Less than three weeks after being acquitted in a federal corruption case, a New York state assemblyman from a prominent Brooklyn political family was arrested Tuesday on new charges that he sought and accepted bribes from a carnival promoter and two undercover FBI agents posing as out-of-town real estate investors.
William Boyland Jr. was released on $100,000 bond after appearing in federal court in Brooklyn on charges of soliciting more than $250,000 in bribes in exchange for performing official acts. A criminal complaint cited incriminating conversations that took place in bugged hotel rooms in Atlantic City and Manhattan in the sting operation.
Boyland, wearing a blue sweatsuit, declined to comment as he left court.
“We’re sorry to be here again,” said his attorney, Michael Bachrach. “We intend to vigorously defend this case.”
Boyland, 41, came under scrutiny in 2010 when the FBI directed the carnival promoter — who was cooperating in the corruption probe — to try to contact another unnamed elected official suspected of accepting bribes, the criminal complaint says. The carnival owner instead ended up speaking to Boyland, who later accepted thousands of dollars in bribes to help the promoter obtain permits and leases, it says.

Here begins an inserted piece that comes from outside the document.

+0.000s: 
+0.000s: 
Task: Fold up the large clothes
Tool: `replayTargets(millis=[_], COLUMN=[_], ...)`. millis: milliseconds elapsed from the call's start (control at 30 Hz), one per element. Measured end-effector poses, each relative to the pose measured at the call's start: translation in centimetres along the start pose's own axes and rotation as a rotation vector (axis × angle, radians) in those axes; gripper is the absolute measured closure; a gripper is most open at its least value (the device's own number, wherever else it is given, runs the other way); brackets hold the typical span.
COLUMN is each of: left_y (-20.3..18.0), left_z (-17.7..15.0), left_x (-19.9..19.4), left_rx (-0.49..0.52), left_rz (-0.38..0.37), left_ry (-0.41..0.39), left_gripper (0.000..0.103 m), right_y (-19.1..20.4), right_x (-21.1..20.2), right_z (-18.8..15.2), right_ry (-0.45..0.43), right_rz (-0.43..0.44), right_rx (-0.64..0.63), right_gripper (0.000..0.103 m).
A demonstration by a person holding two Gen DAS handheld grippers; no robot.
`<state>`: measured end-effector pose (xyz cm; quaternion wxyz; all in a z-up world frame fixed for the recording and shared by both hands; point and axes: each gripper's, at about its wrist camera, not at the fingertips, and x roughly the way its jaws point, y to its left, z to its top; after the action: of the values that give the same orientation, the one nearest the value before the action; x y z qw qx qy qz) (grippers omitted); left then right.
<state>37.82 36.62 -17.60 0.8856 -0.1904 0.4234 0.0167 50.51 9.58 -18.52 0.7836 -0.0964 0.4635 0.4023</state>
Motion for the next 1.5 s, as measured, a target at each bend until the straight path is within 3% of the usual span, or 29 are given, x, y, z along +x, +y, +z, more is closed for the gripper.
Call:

The promoter also introduced Boyland to the agents, the complaint says. During a meeting in Atlantic City in April, the lawmaker was caught offering to arrange a deal for the phony businessmen to buy a hospital in his district at a discount and secure state funds for a renovation in exchange for $250,000, it says. At the time, Boyland already had been charged with bribery in the earlier case.
After one of the agents told Boyland not to “be bashful” in naming his price, the lawmaker said, “Two fifty,” then expressed his need to keep his role secret by using a “middle guy,” the complaint says.
“I gotta stay clean,” he allegedly said. “I got a bag man.”
The complaint says he added: “I stopped talking on the phone a while ago. …. I’m just saying there is no real conversation that you can have, you know, especially with what we’re talking about. You can’t do that.”
In a statement, Janice Fedarcyk, head of the FBI’s New York office, said the new charges “are all the more astonishing in light of the fact that Boyland allegedly committed much of the criminal conduct after he had already been charged in another bribery case.”
The assemblyman “was unaware that it was two undercover FBI agents with whom he was arranging quid-pro-quo deals, and to whom he insisted on speaking in person to avoid the recording of incriminating phone calls,” Fedarcyk added.
Earlier this month, a Manhattan jury found Boyland not guilty of charges he took a no-show job in exchange for doing political favors for a corrupt hospital executive.
The first case stemmed from an investigation that resulted in the conviction at a September non-jury trial of the hospital executive, David Rosen, on charges that Rosen sought to bribe Boyland and two other legislators, former state Assemblyman Anthony Seminerio and state Sen. Carl Kruger. The judge found Rosen sought to pay off the politicians while seeking legislation to protect and enlarge medical facilities located largely in poor neighborhoods in Brooklyn and Queens.
Boyland worked for one of Rosen’s hospitals before he was elected in 2003 to the legislative post, which pays about $79,000 a year. Prosecutors alleged the hospital continued to pay him an annual salary of about $35,000 a year until 2008 — even though he never did any real work or followed rules requiring him to report the income — in exchange for helping Rosen secure millions of dollars in state funding.
The assemblyman never denied the hospital paid him a salary. But his lawyer argued that the government failed to prove his client viewed it as anything other than legitimate compensation for community outreach that had nothing to do with his duties as an elected official.
Boyland’s uncle, Thomas Boyland, represented the same Brooklyn district in the Assembly from 1977 to 1982. After he died in office, his brother, William Boyland Sr., was elected to fill the seat. In 2002, the elder Boyland easily won re-election to an 11th two-year term, but resigned between the election and the start of the next session to turn the seat over to his son.
Seminerio died in prison, where he was serving a sentence since his 2009 conviction for defrauding his Queens constituents of honest services.
Kruger is facing charges he accepted more than $1 million in bribes from a variety of business people. He has pleaded not guilty and is awaiting a separate trial.